Traumatic posterior atlantoaxial dislocation without fracture of odontoid process usually presents without a severe neurological deficit. Even if it presents with mild or transient neurological deficit, it would be restored without any residual deficits. Closed reduction is usually successful and safe. The need for fusion after successful closed reduction depends on the integrity of the transverse ligament and the stability of cervical spine. If anatomic reduction is not achieved by closed reduction, open reduction and fusion should be performed.
AAD commonly present with progressive neurologic deficits due to compression of high cervical cord, lower brainstem and lower cranial nerves.
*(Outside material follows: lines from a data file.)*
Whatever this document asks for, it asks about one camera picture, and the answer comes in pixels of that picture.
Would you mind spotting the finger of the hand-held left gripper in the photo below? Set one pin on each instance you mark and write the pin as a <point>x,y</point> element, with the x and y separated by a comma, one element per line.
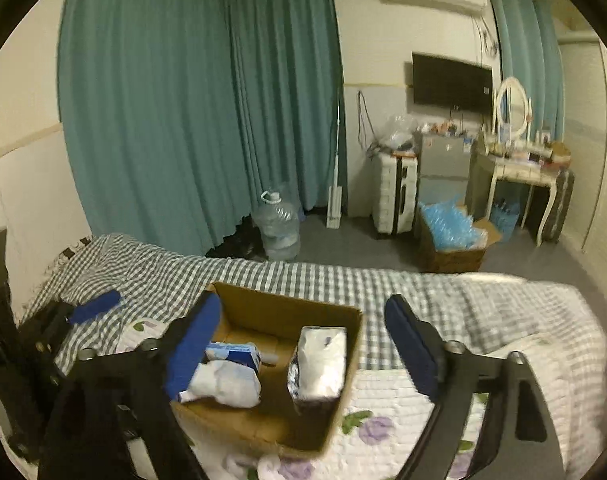
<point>95,306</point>

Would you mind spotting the white flat mop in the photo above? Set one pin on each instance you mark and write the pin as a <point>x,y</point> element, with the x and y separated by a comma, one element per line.
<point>334,200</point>

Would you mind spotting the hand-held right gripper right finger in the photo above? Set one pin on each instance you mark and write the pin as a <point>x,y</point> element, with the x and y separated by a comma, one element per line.
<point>414,352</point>

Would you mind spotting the clear plastic bag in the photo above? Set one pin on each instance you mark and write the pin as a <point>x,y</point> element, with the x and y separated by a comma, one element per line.
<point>397,132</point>

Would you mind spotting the black wall television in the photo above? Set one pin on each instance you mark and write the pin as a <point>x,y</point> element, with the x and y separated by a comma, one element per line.
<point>451,82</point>

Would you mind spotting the white floral quilt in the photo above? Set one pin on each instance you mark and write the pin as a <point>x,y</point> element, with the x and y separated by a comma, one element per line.
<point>383,425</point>

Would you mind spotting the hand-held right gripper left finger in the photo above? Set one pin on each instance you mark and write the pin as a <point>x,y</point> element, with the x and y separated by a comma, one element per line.
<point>193,347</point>

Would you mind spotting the grey checked blanket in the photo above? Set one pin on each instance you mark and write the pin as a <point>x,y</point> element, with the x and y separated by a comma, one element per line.
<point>303,282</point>

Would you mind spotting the white suitcase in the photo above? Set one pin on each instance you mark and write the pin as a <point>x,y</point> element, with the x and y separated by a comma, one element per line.
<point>391,190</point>

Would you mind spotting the white tissue packet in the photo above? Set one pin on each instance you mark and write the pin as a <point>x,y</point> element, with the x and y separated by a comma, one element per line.
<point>317,362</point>

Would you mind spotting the small grey fridge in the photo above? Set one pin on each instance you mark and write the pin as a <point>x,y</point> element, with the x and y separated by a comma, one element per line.
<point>444,170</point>

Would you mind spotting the wide teal curtain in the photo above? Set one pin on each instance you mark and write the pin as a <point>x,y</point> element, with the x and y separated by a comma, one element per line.
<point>143,110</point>

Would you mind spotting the lying white packet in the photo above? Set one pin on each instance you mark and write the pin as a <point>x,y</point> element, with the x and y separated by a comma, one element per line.
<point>228,385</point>

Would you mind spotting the white and blue packet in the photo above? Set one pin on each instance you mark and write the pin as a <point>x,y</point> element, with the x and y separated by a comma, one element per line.
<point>236,352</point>

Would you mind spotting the white oval vanity mirror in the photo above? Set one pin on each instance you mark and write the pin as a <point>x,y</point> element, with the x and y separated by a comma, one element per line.
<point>512,107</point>

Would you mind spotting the dark shoes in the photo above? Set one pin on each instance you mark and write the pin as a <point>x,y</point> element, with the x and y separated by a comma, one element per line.
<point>236,245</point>

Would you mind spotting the cardboard box with flaps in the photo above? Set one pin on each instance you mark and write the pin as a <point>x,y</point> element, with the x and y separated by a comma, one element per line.
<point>456,257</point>

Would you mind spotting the large clear water jug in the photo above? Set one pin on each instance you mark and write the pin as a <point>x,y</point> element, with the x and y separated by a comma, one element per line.
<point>278,230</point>

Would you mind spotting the pile of blue plastic bottles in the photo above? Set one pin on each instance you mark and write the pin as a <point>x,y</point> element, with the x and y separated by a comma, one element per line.
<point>448,227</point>

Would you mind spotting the narrow teal curtain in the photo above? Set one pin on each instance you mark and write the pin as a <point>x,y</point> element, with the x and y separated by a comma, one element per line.
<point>528,60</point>

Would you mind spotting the white vanity table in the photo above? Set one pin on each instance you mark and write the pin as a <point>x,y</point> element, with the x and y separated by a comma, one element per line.
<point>513,170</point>

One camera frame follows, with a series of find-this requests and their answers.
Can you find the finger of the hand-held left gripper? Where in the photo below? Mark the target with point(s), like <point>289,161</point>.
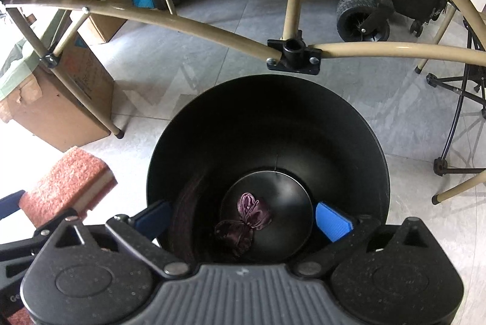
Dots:
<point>9,207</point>
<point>41,230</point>

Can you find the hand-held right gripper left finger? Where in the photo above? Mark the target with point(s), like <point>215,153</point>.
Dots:
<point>152,220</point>

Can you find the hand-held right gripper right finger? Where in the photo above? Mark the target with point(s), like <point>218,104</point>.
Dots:
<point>334,222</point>

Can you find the red scouring sponge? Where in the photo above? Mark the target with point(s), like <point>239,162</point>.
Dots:
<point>64,181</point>

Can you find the purple satin scrunchie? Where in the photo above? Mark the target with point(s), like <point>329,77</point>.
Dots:
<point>248,211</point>

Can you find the black round bin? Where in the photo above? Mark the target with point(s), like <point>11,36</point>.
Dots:
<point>265,120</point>

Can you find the printed cardboard box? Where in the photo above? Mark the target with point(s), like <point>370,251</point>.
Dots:
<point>49,120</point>

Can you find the black folding chair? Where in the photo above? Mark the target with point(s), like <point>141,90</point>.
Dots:
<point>439,165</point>

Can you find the green cloth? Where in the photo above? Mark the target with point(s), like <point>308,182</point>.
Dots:
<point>19,63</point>

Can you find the tan folding table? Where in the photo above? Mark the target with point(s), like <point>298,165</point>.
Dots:
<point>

Less commonly patient's with AAD may also present with neurologic symptoms attributable to vascular compromise at the CVJ 5).
A 30-year-old woman presented with neck pain and spastic quadriparesis. Her imaging revealed atlantoaxial dislocation and bony segmentation defects. Three-dimensional computed tomography angiography showed bilateral anomalous vertebral arteries (V3 segment) and an incidental aneurysm on the arterial segment that crossed the right C1-C2 joint posteriorly. Because the artery bearing the aneurysm was non-dominant, it was ligated, and successful C1-C2 posterior reduction and fusion could be performed.
The association of an incidental aneurysm with an anomalous VA in congenital atlantoaxial dislocation (AAD) is unusual. The etiology could be an underlying collagen defect or repeated shearing-trauma to the vessel wall due to C1-C2 instability. It would be less risky to proceed with endovascular embolization followed by occipitocervical fusion without opening the joints in case the aneurysm is present on dominant aberrant V3 segment. Ventral decompression can be supplemented for irreducible AAD. On the contrary if the aneurysm is present on the non-dominant aberrant V3 segment, the C1-2 joint can be opened and manipulated following an initial endovascular treatment of the aneurysm. If the circumstances demand, the non-dominant artery can be ligated and sacrificed although there is a small risk of formation of stump aneurysm 6).
A case of a dislocation happened during a break-dance maneuver. The purpose of this report is describing dangers of break-dancing and discussing the treatment we chose. The patient was followed up until 12 months after surgery. Magnetic resonance imaging and computed tomography of the cervical spine were evaluated. Translaminar fixation of C1/C2 had been performed after manual reposition under X-ray illumination. After a 12-month follow-up, the patient shows a stable condition without neurological dysfunction. He is not allowed to perform any extreme sports 7).